How can people possibly recover from food “addiction” given that they have to eat? This is one of the major points of contention used to invalidate food addiction as a disease. Food addicts are forced to use the very substances that get them “high.” How can that be a good thing in recovery? Food, these naysayers contend, cannot be both life-sustaining and a drug. And if it is true, what can you eat if you’re in recovery from food addiction?
Phil Werdell, a Florida-based food addiction counselor who also is a food addict (and a contributor to my book, Food Junkies: The Truth About Food Addiction, responds to this question by using an analogy to alcohol and alcoholics. “Recovering alcoholics still drink,” he says, “they just don’t drink alcohol.” Similarly, food addicts have to consume food, but they don’t have to eat foods that trigger their disease. Most of these problematic foods are sugar-laden, highly-processed and nutritionally lacking. Some professionals hesitate to call them foods at all.
What the Research About Food Addiction Says
A new study released in early 2015 suggests that Werdell is on the right track. Published by the journal Cell, and later highlighted by MIT News, lead author Kay M. Tye reports there are separate neural circuits that control sugar cravings and healthy eating. “Our study … identifies a neural circuit that selectively controls compulsive sugar consumption without preventing feeding necessary for survival,” she writes.
This is exciting news. If science can find a way to throw a monkey wrench into the gears that grind the life out of food addicts, we have much to celebrate. Any research that gives credence to the physiology of food addiction provides welcome relief to the baffled overeater, full of self-blame and loathing, driven by a condition not treatable with willpower.
But before we break out the bubbly, let’s take a closer look at what Tye and her colleagues are really saying. And what are the implications of her findings? Tye, an assistant professor of brain and cognitive sciences at MIT’s Picower Institute for Learning and Memory, is intent on proving there are different areas in the brain involved in the motivation of eating behavior. She posits that there is one for compulsive eating (eating sweet foods even when sated) and another for need-based eating (eating when hungry) circuits. Her research team was able to find and track the “motivational switches in the brain” using laser light. The scientists wanted to explore the mechanisms that drive compulsive and addictive appetites and to see if they may be de-linked, disentangled, from those mechanisms that prompt healthy eating.
“Imagine if I told you that in the future, we could change the way our neural circuits communicate in a way that I did not want to binge on sweets, but still allowed me to eat healthy foods when I’m hungry,” she told the Boston radio station WBUR. “Obviously, there is a ton of work that needs to be done to make this vision a reality, but our study suggests it is possible.”

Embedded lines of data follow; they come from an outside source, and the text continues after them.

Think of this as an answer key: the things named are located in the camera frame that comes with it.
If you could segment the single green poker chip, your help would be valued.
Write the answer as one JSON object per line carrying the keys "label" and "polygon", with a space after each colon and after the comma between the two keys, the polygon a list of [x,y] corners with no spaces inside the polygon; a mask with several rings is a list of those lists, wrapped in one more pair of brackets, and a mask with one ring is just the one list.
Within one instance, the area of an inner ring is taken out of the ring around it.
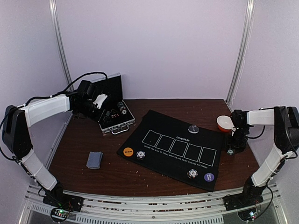
{"label": "single green poker chip", "polygon": [[233,151],[233,150],[228,150],[227,153],[228,153],[229,155],[233,155],[233,154],[234,154],[234,151]]}

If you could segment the purple small blind button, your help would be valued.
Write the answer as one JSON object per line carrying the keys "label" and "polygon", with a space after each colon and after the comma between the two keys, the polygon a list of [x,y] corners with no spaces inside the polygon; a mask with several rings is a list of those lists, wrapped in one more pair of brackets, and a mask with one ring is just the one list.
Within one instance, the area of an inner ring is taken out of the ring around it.
{"label": "purple small blind button", "polygon": [[215,180],[215,176],[214,176],[213,173],[206,173],[206,174],[204,175],[204,180],[205,180],[206,182],[213,182],[213,181]]}

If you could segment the black white dealer button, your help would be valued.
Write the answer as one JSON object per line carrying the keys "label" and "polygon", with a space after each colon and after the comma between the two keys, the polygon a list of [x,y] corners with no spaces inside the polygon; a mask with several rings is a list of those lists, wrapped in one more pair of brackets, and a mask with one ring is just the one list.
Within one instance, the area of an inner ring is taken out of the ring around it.
{"label": "black white dealer button", "polygon": [[196,126],[196,125],[190,125],[190,126],[188,127],[188,131],[189,131],[190,133],[192,133],[192,134],[196,134],[196,133],[199,132],[199,127]]}

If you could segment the blue playing card deck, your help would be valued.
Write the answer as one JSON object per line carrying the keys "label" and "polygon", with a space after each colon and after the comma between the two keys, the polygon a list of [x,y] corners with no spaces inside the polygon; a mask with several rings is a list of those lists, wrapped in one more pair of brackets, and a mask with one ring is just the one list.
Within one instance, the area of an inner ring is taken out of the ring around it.
{"label": "blue playing card deck", "polygon": [[86,166],[89,169],[100,169],[102,156],[103,156],[102,152],[90,152],[87,159]]}

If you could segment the orange big blind button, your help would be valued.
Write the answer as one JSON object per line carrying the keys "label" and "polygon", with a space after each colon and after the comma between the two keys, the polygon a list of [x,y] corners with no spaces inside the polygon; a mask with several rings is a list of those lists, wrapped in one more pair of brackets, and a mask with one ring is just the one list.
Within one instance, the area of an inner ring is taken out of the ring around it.
{"label": "orange big blind button", "polygon": [[134,154],[134,151],[130,147],[126,147],[123,149],[123,155],[126,157],[131,157]]}

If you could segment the poker chip stack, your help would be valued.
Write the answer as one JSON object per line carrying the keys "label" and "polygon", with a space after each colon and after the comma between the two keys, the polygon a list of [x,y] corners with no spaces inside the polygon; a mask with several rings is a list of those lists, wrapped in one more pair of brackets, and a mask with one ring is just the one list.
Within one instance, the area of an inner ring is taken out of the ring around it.
{"label": "poker chip stack", "polygon": [[195,169],[190,169],[190,170],[187,172],[187,176],[188,176],[188,178],[190,178],[190,179],[195,179],[195,178],[198,176],[198,171],[195,170]]}

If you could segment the blue white chip stack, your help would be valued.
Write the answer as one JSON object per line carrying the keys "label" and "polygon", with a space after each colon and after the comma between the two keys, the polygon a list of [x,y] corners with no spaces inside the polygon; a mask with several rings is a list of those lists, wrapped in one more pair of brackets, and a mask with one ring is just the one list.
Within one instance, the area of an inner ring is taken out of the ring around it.
{"label": "blue white chip stack", "polygon": [[136,157],[138,160],[143,160],[145,158],[145,156],[146,156],[146,153],[142,150],[140,150],[136,153]]}

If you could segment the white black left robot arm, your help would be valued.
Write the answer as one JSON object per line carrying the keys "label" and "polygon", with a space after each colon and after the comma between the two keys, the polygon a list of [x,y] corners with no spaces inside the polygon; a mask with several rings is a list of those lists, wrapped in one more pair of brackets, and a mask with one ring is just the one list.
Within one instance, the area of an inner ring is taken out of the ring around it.
{"label": "white black left robot arm", "polygon": [[15,161],[45,191],[49,200],[57,207],[65,206],[67,196],[63,186],[50,173],[34,150],[34,126],[43,123],[58,114],[79,112],[87,117],[95,117],[106,101],[107,95],[97,94],[95,98],[87,98],[83,93],[66,92],[48,97],[36,97],[34,101],[20,106],[10,105],[6,108],[2,121],[2,140],[12,152]]}

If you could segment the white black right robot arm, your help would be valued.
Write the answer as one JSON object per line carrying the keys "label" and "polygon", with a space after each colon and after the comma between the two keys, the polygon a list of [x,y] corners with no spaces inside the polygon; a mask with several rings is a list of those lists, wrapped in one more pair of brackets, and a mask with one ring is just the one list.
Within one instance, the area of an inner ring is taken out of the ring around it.
{"label": "white black right robot arm", "polygon": [[298,157],[299,112],[295,106],[274,106],[252,111],[234,110],[230,115],[233,131],[226,136],[226,151],[230,155],[242,152],[249,139],[250,128],[271,126],[272,147],[259,169],[245,182],[240,194],[223,198],[227,210],[262,202],[262,193],[287,160]]}

“We need to study this circuit in more depth,” Tye explained to MIT News, “but our ultimate goal is to develop safe, noninvasive approaches to avert maladaptive eating behaviors.” Presumably one line of therapy would address those who struggle with circuitry aberrations at the appetite/hunger center of the brain. Another type of intervention would address the circuitry overwhelmed with sweets. The latter would be ideal for food addicts, while the former for any number of other (non-addiction) conditions that foster overeating.
What about trigger foods other than sucrose (sugar)? Is there a plan to investigate overeating of non-sugar foods? As any food addict knows, there are several foods groups that can prompt out-of-control eating. These include foods that are high in fat or salt (think potato chips and other fried foods), or those that consist primarily of simple carbohydrates (white breads and pastas).
In short, while many questions remain unanswered by Tye’s study, her work provides us with two key requirements needed to tackle food addiction: solid scientific data and a clear direction toward the development of a good food addiction recovery-protected eating plan.